En analysant le fonctionnement de l’État comme celui d’une entreprise, les difficultés rencontrées par certains services publics ne sont pas analysées sous l’angle du manque de moyens qui leur sont consacrés pour mener à bien leur mission mais sous l’angle de leur mauvaise organisation. Corollaire de cette philosophie, le rapport préconise une culture de l’évaluation permanente qui se concrétise par un recours accru au contrat, avec des « objectifs » et des « indicateurs » à respecter, dans une logique de « responsabilisation » des établissements et agents publics. Il s’agit ainsi de « piloter les universités et tous les opérateurs de l’enseignement supérieur par le contrat », de « conditionner une partie des moyens alloués aux hôpitaux aux résultats de satisfaction des usagers » et de « mettre en place l’évaluation des établissements scolaires pour les responsabiliser ». Cette évaluation, qui conditionne in fine l’attribution des dotations, pénalise en fait les établissements et zones géographiques déjà en difficulté, en dépit du principe d’égalité d’accès aux services publics.

L’éducation nationale fait l’objet de recommandations et les professeurs sont particulièrement ciblés. L’objectif – repris par Jean-Michel Blanquer lors de l’annonce de la suppression de 1600 postes d’enseignants à la rentrée prochaine – est d’augmenter le temps d’enseignement des enseignants du secondaire. Le rapport va plus loin en proposant de « créer un nouveau corps d’enseignants qui pourrait se substituer progressivement à celui de professeur certifié », avec « un temps d’enseignement supérieur mais une rémunération également supérieure ». Cette réorganisation du temps de travail couplée à une utilisation plus importante du numérique qui « améliorerait la qualité de l’ enseignement » devrait, selon le comité, permettre de progresser dans les classements internationaux en matière d’éducation.

Dans le champ de la protection sociale, le comité invite à « simplifier » le système d’allocations sociales en regroupant toutes les allocations existantes dans une « allocation sociale unique », en s’appropriant au passage le concept de revenu universel dans sa version la plus libérale, avec une allocation bien en-dessous du seuil de pauvreté et qui ne prend plus en compte la diversité des situations. Sans surprise, le rapport appelle également à poursuivre la réforme des allocations familiales pour en renforcer la conditionnalité.
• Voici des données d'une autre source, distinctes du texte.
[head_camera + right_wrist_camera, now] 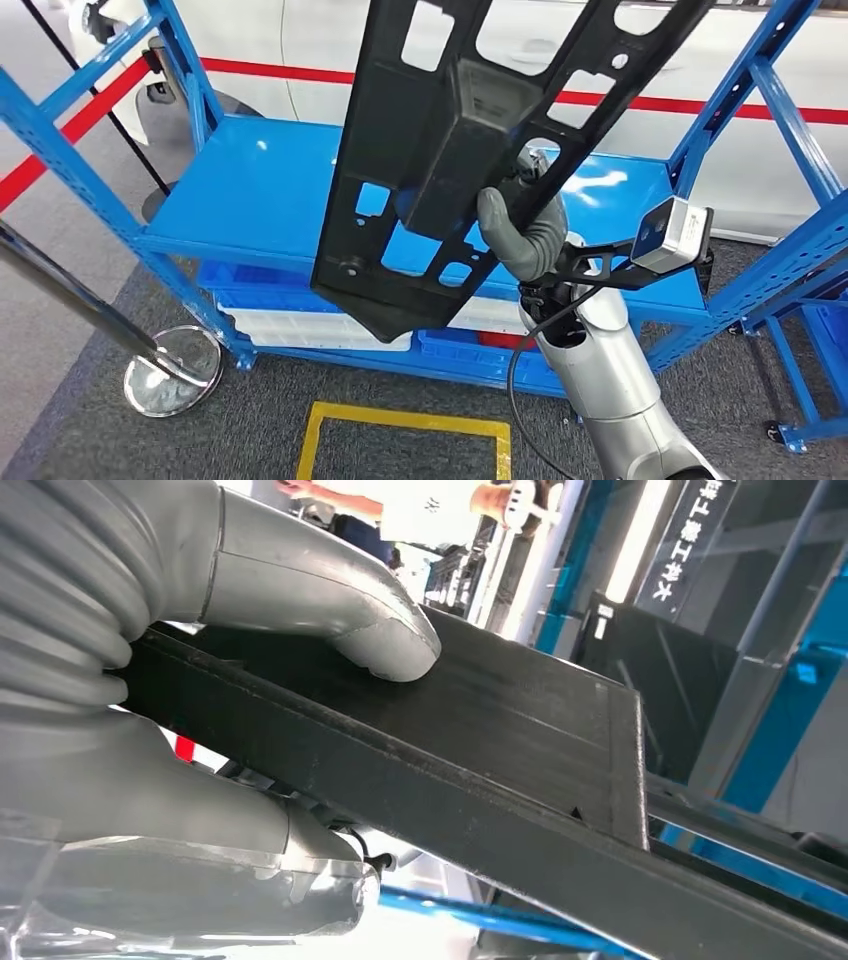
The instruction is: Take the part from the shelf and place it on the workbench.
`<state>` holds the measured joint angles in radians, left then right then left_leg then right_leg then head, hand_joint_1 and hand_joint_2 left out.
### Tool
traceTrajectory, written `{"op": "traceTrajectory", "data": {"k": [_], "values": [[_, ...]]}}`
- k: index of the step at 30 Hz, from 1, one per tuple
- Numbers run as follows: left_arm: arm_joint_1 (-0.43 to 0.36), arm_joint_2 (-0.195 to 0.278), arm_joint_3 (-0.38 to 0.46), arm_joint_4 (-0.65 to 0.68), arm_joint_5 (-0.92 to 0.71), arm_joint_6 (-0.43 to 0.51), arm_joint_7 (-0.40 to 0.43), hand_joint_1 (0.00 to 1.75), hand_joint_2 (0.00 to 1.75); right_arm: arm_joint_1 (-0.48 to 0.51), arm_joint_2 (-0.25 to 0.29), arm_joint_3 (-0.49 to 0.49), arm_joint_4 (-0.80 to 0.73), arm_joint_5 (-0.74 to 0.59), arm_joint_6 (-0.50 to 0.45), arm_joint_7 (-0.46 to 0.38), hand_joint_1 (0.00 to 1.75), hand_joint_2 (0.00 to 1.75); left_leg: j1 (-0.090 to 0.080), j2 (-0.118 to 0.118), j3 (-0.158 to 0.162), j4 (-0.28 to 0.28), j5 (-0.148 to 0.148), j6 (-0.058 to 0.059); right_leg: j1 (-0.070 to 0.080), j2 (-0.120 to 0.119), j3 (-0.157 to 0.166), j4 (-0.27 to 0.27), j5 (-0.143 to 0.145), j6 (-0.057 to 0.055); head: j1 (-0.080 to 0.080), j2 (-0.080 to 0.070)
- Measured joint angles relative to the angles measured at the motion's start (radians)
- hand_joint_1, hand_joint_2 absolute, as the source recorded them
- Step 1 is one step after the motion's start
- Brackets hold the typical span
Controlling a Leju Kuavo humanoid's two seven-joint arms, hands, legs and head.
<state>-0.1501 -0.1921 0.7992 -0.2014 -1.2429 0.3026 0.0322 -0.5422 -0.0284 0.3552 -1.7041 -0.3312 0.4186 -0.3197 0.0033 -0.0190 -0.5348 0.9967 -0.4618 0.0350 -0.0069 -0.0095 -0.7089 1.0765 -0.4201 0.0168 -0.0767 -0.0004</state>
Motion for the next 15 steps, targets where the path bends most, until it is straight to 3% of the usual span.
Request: {"op": "traceTrajectory", "data": {"k": [2,3,4,5,7,9,10,12,13,14,15], "values": [[0.0,0.0,0.0,0.0,-0.002,-0.001,0.0,0.0,1.75,0.002,-0.001,-0.004,-0.003,0.003,0.0,0.001,1.73,1.75,-0.001,-0.005,-0.03,0.0,0.024,0.004,-0.003,0.004,-0.028,0.12,-0.105,0.008,0.0,0.0],[0.001,0.0,0.0,0.0,-0.002,-0.002,0.0,0.0,1.75,0.003,-0.001,-0.004,-0.004,0.004,0.0,0.001,1.73,1.75,-0.001,-0.009,-0.046,0.001,0.036,0.003,-0.005,0.005,-0.037,0.18,-0.134,0.011,0.0,0.0],[0.002,0.0,0.0,0.0,-0.001,-0.002,0.0,0.0,1.75,0.004,-0.001,-0.005,-0.004,0.004,0.0,0.001,1.73,1.75,-0.001,-0.014,-0.063,0.002,0.048,0.001,-0.007,0.005,-0.033,0.216,-0.138,0.014,0.0,0.0],[0.003,0.0,0.0,0.0,-0.001,-0.003,0.0,0.0,1.75,0.005,-0.001,-0.005,-0.004,0.004,0.0,0.001,1.73,1.75,0.0,-0.02,-0.08,0.003,0.06,-0.002,-0.009,0.007,-0.015,0.222,-0.122,0.015,0.0,0.0],[0.002,0.0,0.0,0.0,0.0,-0.003,0.0,0.0,1.75,0.004,-0.001,-0.005,-0.004,0.005,0.001,0.001,1.73,1.75,0.002,-0.036,-0.111,0.008,0.081,-0.01,-0.014,0.031,0.073,0.134,-0.08,0.014,0.0,0.0],[-0.001,-0.001,0.0,0.0,0.0,0.0,0.0,0.0,1.75,0.003,-0.001,-0.004,-0.005,0.009,0.002,0.002,1.73,1.75,0.003,-0.054,-0.132,0.014,0.099,-0.021,-0.016,0.075,0.174,-0.003,-0.09,0.006,0.0,0.0],[-0.001,-0.002,0.0,0.0,-0.001,0.002,0.0,0.0,1.75,0.002,-0.001,-0.004,-0.006,0.013,0.002,0.004,1.73,1.75,0.004,-0.064,-0.138,0.014,0.108,-0.027,-0.015,0.09,0.204,-0.048,-0.102,0.001,0.0,0.0],[-0.001,-0.003,0.0,0.0,-0.003,0.006,-0.007,0.0,1.75,-0.001,0.0,-0.004,-0.007,0.022,0.001,0.008,1.73,1.75,0.006,-0.086,-0.144,0.006,0.127,-0.042,-0.011,0.076,0.21,-0.069,-0.103,-0.013,0.0,0.0],[0.0,-0.003,0.0,0.0,-0.004,0.007,-0.013,0.0,1.75,-0.003,0.001,-0.003,-0.008,0.026,0.0,0.011,1.73,1.75,0.007,-0.087,-0.15,0.007,0.128,-0.047,-0.011,0.062,0.206,-0.073,-0.096,-0.022,0.0,0.0],[0.0,-0.003,0.0,0.0,-0.004,0.007,-0.019,0.0,1.75,-0.004,0.003,-0.003,-0.009,0.029,0.0,0.012,1.73,1.75,0.008,-0.075,-0.16,0.02,0.113,-0.051,-0.011,0.047,0.202,-0.076,-0.088,-0.031,0.0,0.0],[0.0,-0.003,0.0,0.0,-0.004,0.007,-0.023,0.0,1.75,-0.005,0.005,-0.003,-0.011,0.03,-0.001,0.013,1.73,1.75,0.008,-0.054,-0.175,0.052,0.081,-0.054,-0.011,0.031,0.195,-0.08,-0.078,-0.04,0.0,0.0]]}}
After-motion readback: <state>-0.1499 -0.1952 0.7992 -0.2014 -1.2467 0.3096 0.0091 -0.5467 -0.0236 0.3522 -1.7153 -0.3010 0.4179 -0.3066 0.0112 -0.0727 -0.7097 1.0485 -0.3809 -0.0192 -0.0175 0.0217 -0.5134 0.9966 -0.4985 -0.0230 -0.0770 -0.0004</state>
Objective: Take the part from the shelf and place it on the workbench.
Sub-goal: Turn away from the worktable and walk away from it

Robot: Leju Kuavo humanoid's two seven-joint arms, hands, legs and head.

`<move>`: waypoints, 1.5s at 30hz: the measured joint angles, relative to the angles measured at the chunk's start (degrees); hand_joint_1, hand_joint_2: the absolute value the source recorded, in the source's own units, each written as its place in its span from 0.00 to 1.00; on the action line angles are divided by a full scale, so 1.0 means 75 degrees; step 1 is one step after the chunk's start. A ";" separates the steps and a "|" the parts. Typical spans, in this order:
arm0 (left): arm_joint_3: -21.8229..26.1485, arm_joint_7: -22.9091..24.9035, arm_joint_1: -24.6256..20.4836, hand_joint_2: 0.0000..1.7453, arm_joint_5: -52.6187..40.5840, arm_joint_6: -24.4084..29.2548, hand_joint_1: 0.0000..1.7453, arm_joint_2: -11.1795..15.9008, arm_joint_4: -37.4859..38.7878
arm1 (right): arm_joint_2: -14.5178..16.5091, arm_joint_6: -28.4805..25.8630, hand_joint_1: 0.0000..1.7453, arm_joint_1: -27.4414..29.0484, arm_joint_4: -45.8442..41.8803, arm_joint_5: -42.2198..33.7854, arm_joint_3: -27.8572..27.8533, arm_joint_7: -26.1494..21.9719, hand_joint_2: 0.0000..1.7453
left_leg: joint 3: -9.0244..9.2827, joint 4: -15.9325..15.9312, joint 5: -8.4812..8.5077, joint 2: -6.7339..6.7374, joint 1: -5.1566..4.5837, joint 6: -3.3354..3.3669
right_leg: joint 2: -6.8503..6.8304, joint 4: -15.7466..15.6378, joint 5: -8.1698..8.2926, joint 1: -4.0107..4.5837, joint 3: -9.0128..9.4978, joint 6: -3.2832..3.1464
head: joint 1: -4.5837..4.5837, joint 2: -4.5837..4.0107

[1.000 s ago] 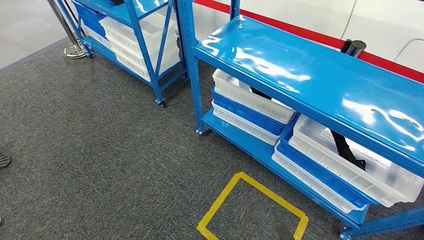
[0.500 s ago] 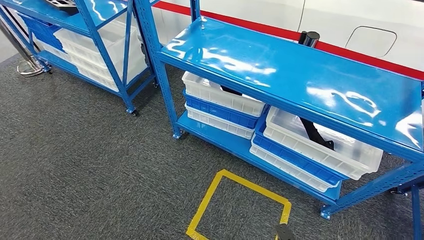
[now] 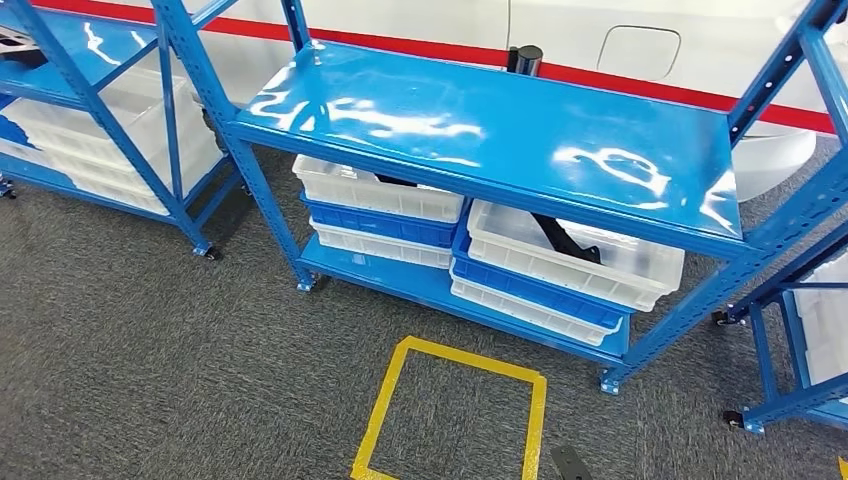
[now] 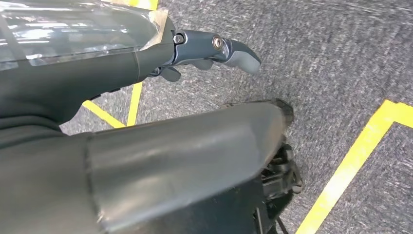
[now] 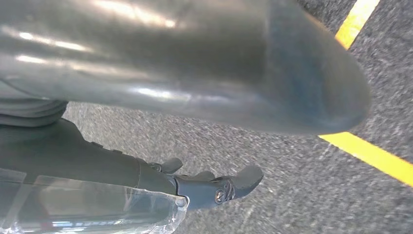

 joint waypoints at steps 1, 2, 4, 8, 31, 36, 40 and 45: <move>0.0000 0.0009 -0.0010 0.00 0.0005 0.0001 0.00 0.0004 -0.0009 | 0.0002 0.0000 0.00 0.0011 0.0001 -0.0002 -0.0001 -0.0001 0.00 | -0.0021 0.0102 -0.0108 -0.0157 0.0032 -0.0042 | 0.0089 -0.0004 0.0011 -0.0019 -0.0004 -0.0063 | -0.0004 0.0000; 0.0000 0.0012 -0.0013 0.00 0.0007 0.0003 0.00 0.0006 -0.0019 | 0.0006 0.0000 0.00 0.0011 0.0001 -0.0004 -0.0001 -0.0001 0.00 | -0.0124 0.0360 -0.0306 -0.0384 0.0057 -0.0075 | 0.0182 -0.0012 0.0025 -0.0042 -0.0001 -0.0124 | -0.0010 0.0000; -0.0004 0.0018 0.0009 0.00 0.0016 0.0002 0.00 0.0005 -0.0025 | 0.0010 0.0000 0.00 -0.0008 0.0001 -0.0014 -0.0001 -0.0002 0.00 | -0.0578 0.1318 -0.0844 -0.0824 0.0077 -0.0089 | 0.0367 -0.0013 0.0050 -0.0035 -0.0030 -0.0212 | -0.0022 0.0000; -0.0023 0.0034 0.0046 0.00 0.0052 0.0000 0.00 0.0004 -0.0027 | 0.0005 0.0000 0.00 0.0005 0.0001 -0.0038 -0.0007 0.0000 0.00 | -0.1040 0.2000 -0.0792 -0.0957 0.0077 -0.0018 | 0.0807 -0.0005 0.0074 0.0029 -0.0042 -0.0260 | -0.0024 0.0000; -0.0026 -0.0031 0.0005 0.00 0.0143 0.0019 0.00 0.0007 -0.0068 | -0.0001 -0.0088 0.00 0.0027 0.0004 0.0042 -0.0007 -0.0089 0.00 | -0.0110 0.0088 0.0000 -0.0147 0.0007 -0.0007 | 0.0025 0.0044 -0.0080 -0.0020 0.0051 -0.0003 | 0.0004 0.0000; -0.0027 -0.0059 0.0029 0.00 0.0193 0.0014 0.00 0.0006 -0.0068 | 0.0033 -0.0159 0.00 -0.0007 0.0004 0.0079 -0.0007 -0.0097 0.00 | -0.0982 0.1957 -0.1019 -0.0891 0.0076 -0.0087 | 0.0261 0.0033 -0.0058 -0.0009 0.0024 -0.0218 | -0.0010 0.0001; -0.0026 -0.0059 0.0041 0.00 0.0212 -0.0001 0.00 0.0006 -0.0066 | 0.0059 -0.0142 0.00 -0.0015 0.0004 0.0082 -0.0007 -0.0025 0.00 | -0.0801 0.1358 -0.0355 -0.0922 0.0075 0.0020 | 0.0436 0.0036 -0.0055 0.0040 0.0057 -0.0232 | -0.0010 0.0001; -0.0028 -0.0058 0.0016 0.00 0.0218 -0.0063 0.00 -0.0010 -0.0066 | 0.0053 -0.0084 0.00 -0.0025 0.0004 0.0084 -0.0007 0.0004 0.00 | -0.0300 0.0150 0.0089 -0.0954 0.0000 0.0014 | 0.0505 0.0066 -0.0084 0.0158 0.0011 -0.0188 | 0.0001 0.0000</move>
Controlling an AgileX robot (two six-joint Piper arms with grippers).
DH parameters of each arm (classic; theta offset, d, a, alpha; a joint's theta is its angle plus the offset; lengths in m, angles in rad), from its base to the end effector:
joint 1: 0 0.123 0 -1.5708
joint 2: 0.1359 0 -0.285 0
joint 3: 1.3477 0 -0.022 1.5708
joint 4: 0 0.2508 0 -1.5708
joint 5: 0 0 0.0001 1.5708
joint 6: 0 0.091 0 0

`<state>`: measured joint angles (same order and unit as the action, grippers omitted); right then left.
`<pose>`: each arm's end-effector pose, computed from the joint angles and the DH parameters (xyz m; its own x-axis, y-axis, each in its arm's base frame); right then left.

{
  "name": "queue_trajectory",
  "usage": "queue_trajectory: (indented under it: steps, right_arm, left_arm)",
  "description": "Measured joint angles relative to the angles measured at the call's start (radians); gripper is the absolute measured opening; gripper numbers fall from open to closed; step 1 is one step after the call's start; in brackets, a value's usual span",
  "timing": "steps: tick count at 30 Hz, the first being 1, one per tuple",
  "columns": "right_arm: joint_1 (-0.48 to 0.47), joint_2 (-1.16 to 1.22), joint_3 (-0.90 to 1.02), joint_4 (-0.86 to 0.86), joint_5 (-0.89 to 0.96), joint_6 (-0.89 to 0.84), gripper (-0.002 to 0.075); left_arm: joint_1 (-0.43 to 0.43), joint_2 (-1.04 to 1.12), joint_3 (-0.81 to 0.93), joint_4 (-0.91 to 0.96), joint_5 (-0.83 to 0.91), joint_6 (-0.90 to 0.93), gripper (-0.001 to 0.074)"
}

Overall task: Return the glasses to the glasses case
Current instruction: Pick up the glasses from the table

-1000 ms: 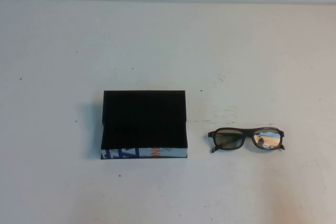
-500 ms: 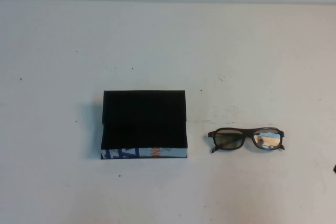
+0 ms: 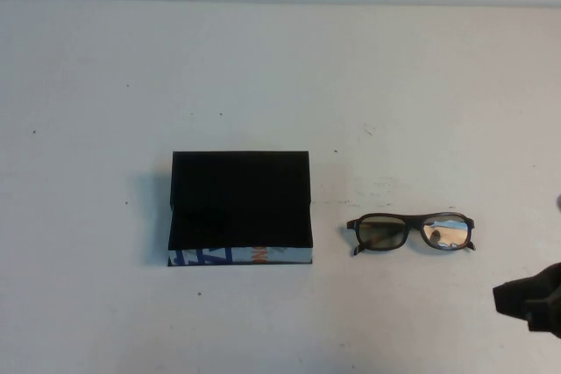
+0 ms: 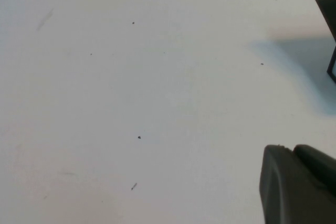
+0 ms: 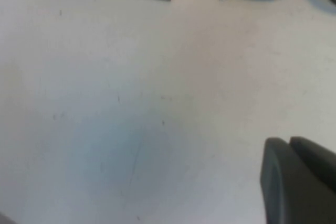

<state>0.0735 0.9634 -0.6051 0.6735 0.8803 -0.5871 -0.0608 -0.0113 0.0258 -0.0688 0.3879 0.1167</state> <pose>0.1555 0.0554 0.2626 -0.8122 -0.1623 -0.5604 -0.4093 0.8430 0.3490 0.0520 -0.0055 0.1704 -0.3037 0.0715 -0.9501 0.1017 0.9939 0.0423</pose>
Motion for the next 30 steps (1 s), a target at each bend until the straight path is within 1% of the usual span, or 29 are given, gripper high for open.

Pour accompagner cette libéralisation sauvage des services publics, le statut de la fonction publique est brutalement remis en cause, afin « d’offrir davantage d’agilité et de souplesse aux employeurs publics ». Le rapport invite à inverser la logique qui prévaut actuellement d’accès à la fonction publique par concours pour faire du contrat de droit privé la « voie normale d’accès à certaines fonctions du service public » (en précisant d’ailleurs que « il n’y a pas de spécificité telle du secteur public qui nécessiterait de créer un autre type de contrat à côté du statut »). Après l’inversion de la hiérarchie des normes déjà mise en place dans le secteur privé, le comité souhaite « donner la possibilité au management de négocier des accords dérogatoires au cadre de la fonction publique, sur l’ensemble des points du statut (rémunération, temps de travail, mobilité...) ».

Alors que le comité passe au peigne fin tous les champs de l’action publique, le rôle de l’État face à l’urgence climatique est complètement absent. Le rapport de 150 pages mentionne une unique fois la transition énergétique, sous l’angle économique en appelant à « aider les collectivités territoriales à s’assurer que leurs projets de soutien aux énergies renouvelables sont techniquement réalistes et rentables. » La rentabilité plutôt que la durabilité, les économies budgétaires sur le dos de l’égalité, le marché plutôt que la solidarité : le programme est sans ambiguïté, la réponse citoyenne devrait l’être également.